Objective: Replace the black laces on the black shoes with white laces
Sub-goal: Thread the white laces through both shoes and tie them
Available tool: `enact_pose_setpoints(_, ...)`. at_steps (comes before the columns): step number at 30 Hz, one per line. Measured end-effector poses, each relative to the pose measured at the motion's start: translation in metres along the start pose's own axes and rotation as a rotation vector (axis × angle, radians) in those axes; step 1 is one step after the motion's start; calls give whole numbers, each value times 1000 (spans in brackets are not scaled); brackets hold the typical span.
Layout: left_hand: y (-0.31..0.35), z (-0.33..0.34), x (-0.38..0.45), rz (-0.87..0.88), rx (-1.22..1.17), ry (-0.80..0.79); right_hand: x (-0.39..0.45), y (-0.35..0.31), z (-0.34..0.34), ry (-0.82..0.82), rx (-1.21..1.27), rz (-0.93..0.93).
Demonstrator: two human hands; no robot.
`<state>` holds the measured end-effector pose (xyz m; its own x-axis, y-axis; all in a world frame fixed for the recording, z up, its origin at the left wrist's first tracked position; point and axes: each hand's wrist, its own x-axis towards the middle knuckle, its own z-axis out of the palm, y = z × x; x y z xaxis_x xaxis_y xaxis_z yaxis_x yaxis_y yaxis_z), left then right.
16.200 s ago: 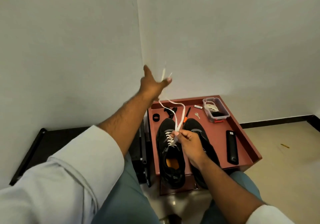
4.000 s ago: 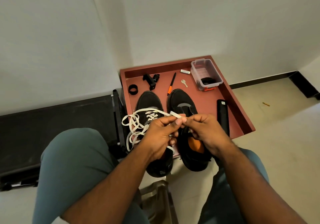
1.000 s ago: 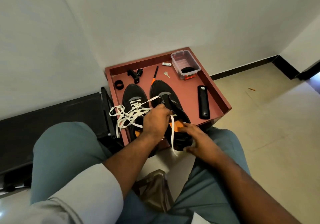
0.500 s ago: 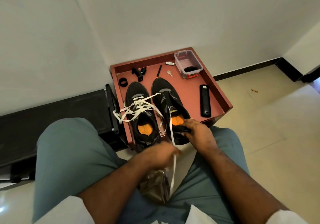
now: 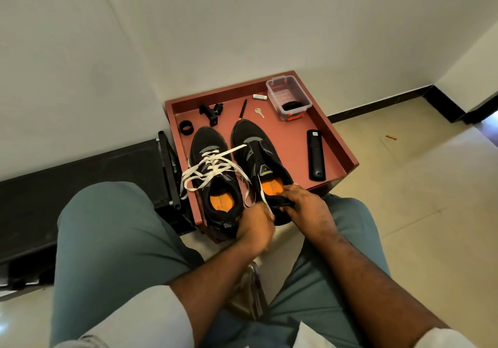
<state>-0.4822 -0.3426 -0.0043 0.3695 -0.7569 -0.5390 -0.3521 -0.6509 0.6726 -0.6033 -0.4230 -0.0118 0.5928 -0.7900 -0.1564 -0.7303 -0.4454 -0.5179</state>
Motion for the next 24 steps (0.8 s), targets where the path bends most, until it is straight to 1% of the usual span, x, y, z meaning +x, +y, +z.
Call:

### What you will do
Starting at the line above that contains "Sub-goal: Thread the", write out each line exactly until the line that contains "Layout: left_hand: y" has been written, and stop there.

### Exercise answer
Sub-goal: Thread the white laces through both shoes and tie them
Available tool: `enact_pose_setpoints(_, ...)`. at_steps (comes before the columns): step number at 30 Hz, one per line. Measured end-effector poses, each relative to the pose measured at the motion's start: translation in metres along the start pose's own axes and rotation as a rotation vector (axis × angle, radians) in those axes; step 1 is one step after the motion's start; calls give whole numbers, each value times 1000 (spans in brackets are not scaled); brackets hold the typical span.
Layout: left_hand: y (-0.31..0.35), z (-0.33..0.34), x (-0.38..0.45), rz (-0.87..0.88), rx (-1.22..1.17), ry (-0.80..0.79); right_hand: x (-0.39..0.45), y (-0.35..0.31), z (-0.34..0.34), ry (-0.82..0.82), rx (-1.21..1.27), rz (-0.93..0.93).

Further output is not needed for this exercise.